Gradually, Peter became aware that the sessions were making his time at home with Byron and Diane easier. Diane asked only perfunctory questions about the process, her interrogation atypically brief and vague. Presumably she was afraid of what Peter might discover. Rachel, on the other hand, was nosy. Eager, too. And she got increasingly frustrated by Peter’s answers.
“You know, I’m at exactly the age my father was when he left my mother,” Peter commented to Rachel a month into his therapy.
“Does Dr. Kot think that’s significant?” Rachel asked, with a worried brow and concentrated frown.
“Kotkin, her name is Kotkin.”
“I know, honey! I think it’s funny to call her Dr. Kot. I like to think of you on Dr. Kot’s couch.”
“Making up cute names about authority figures strikes me as a way of making them even more intimidating, rather than less so.”
“Peter, you’re being defensive.”
“Darling, there’s one thing I’ve definitely learned from my therapy — I’m defensive about everything. I’m defensive when I’m on the offensive. I’m afraid that inanimate objects are going to leap at me—”

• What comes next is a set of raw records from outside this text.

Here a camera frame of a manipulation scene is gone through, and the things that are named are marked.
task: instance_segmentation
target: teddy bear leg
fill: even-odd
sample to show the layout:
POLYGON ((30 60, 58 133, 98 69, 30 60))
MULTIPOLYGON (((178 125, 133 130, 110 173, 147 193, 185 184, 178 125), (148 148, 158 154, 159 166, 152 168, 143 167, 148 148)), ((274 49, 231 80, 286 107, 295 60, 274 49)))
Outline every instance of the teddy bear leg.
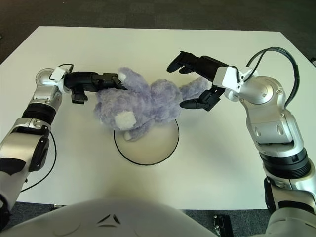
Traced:
POLYGON ((138 92, 149 93, 150 86, 142 75, 134 72, 129 68, 119 68, 118 79, 122 82, 126 89, 138 92))
POLYGON ((155 121, 149 120, 141 127, 126 131, 124 134, 124 138, 126 141, 136 141, 142 136, 144 136, 147 132, 149 132, 150 128, 154 125, 155 121))

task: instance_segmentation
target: silver robot arm segment
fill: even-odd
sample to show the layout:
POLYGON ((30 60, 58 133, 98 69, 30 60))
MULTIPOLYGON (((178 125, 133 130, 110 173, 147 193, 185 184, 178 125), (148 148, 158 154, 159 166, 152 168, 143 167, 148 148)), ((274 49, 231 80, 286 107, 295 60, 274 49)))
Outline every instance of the silver robot arm segment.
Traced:
POLYGON ((37 74, 37 88, 27 109, 0 143, 2 225, 29 173, 40 170, 45 163, 50 125, 62 102, 58 82, 50 79, 53 71, 44 69, 37 74))

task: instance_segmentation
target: black circle
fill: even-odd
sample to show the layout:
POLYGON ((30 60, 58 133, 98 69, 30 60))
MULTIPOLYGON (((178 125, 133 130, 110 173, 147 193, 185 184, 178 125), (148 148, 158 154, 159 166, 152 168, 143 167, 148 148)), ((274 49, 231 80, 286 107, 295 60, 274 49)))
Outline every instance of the black circle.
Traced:
POLYGON ((163 159, 163 160, 161 160, 161 161, 158 161, 158 162, 155 162, 155 163, 151 163, 151 164, 141 164, 141 163, 137 163, 137 162, 135 162, 135 161, 130 160, 129 158, 127 158, 127 157, 120 151, 120 149, 119 149, 119 147, 118 147, 118 144, 117 144, 117 141, 116 141, 116 139, 115 139, 115 131, 114 131, 114 132, 113 132, 113 137, 114 137, 115 145, 116 145, 116 147, 117 147, 119 153, 120 153, 125 159, 127 159, 129 162, 132 162, 133 164, 137 164, 137 165, 141 165, 141 166, 151 166, 151 165, 154 165, 154 164, 159 164, 159 163, 165 161, 166 159, 168 159, 168 158, 174 153, 174 151, 176 150, 176 148, 177 148, 177 146, 178 146, 179 138, 180 138, 180 130, 179 130, 179 125, 178 125, 178 122, 177 122, 176 119, 175 119, 175 122, 176 122, 177 128, 178 128, 178 141, 177 141, 177 144, 176 144, 175 148, 173 149, 173 151, 170 153, 170 155, 168 155, 165 159, 163 159))

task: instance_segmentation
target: black band
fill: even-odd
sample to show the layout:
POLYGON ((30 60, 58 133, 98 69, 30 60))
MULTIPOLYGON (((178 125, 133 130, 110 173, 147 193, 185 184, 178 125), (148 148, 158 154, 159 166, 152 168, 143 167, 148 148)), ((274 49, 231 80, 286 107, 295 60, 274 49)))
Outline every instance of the black band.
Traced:
POLYGON ((22 117, 43 120, 51 125, 55 114, 55 109, 49 105, 42 103, 32 103, 28 105, 22 117))
POLYGON ((8 224, 10 220, 11 213, 8 209, 8 204, 6 199, 0 195, 0 201, 3 203, 2 207, 0 208, 0 232, 4 229, 4 227, 8 224))
POLYGON ((272 174, 285 179, 297 179, 305 176, 311 164, 303 148, 298 154, 289 157, 271 157, 260 153, 265 168, 272 174))

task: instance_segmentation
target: plush toy
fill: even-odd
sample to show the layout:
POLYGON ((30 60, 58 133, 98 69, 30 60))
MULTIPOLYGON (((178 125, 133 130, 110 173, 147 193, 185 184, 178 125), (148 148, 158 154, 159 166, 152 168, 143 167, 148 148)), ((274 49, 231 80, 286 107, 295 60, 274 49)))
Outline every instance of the plush toy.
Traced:
POLYGON ((127 90, 111 88, 97 92, 94 112, 113 130, 126 131, 127 141, 141 138, 155 123, 176 119, 181 112, 180 102, 197 98, 208 89, 208 80, 203 77, 180 88, 165 79, 149 85, 129 68, 120 68, 118 78, 127 90))

“Me too.” Rachel laughed, leaning toward him, touching his arm, trying to move in closer. “Me too,” she kept saying, unloading her furniture into his emotional apartment, claiming the drapes, the rug were just like hers. “Me too,” she said. Peter had talked about Rachel’s claims of duplication in therapy.
(“She wants to be close to you in every way,” Kotkin said.
(“Yeah, but it’s so adolescent, like teenage love, or even teenage friendship,” Peter answered, expressing a judgment he hadn’t known he felt.
(“You prefer distance,” Kotkin said.
(“Give me a break. I prefer difference. Isn’t that what the relationship between men and women is about? Difference?”
(“I hope so,” Kotkin said with a mock sigh of despair.
(That was funny. Was therapy supposed to be funny?)
“You’re not defensive,” Peter argued to Rachel. “You’re insecure.”
“It’s the same thing,” Rachel complained, hurt, grabbing her furniture protectively.
“Yeah, the cause, I guess. But mostly you want approval. I want to hide.”
“What does she say about me?” Rachel asked.
“Nothing. She doesn’t say things. She asks questions.”
“I love you. Have you told her I love you?”
“Now you want approval from my shrink.”
This degenerated into a fight. Rachel ended up crying. “I can’t go on seeing you until you straighten out whether you’re going to stay married or not.”
Peter agreed. That made Rachel angry. He had seen her act resentful, dented, her head drooping, her arms closed, hiding her chest, but this was different. Her shoulders, usually slumped, got square, her arm gestures strong — she looked unpleasantly masculine. “Diane’s your mommy. You’re scared to leave her because she takes care of your life. Keeps everything in order. I’m your bohemian fling.”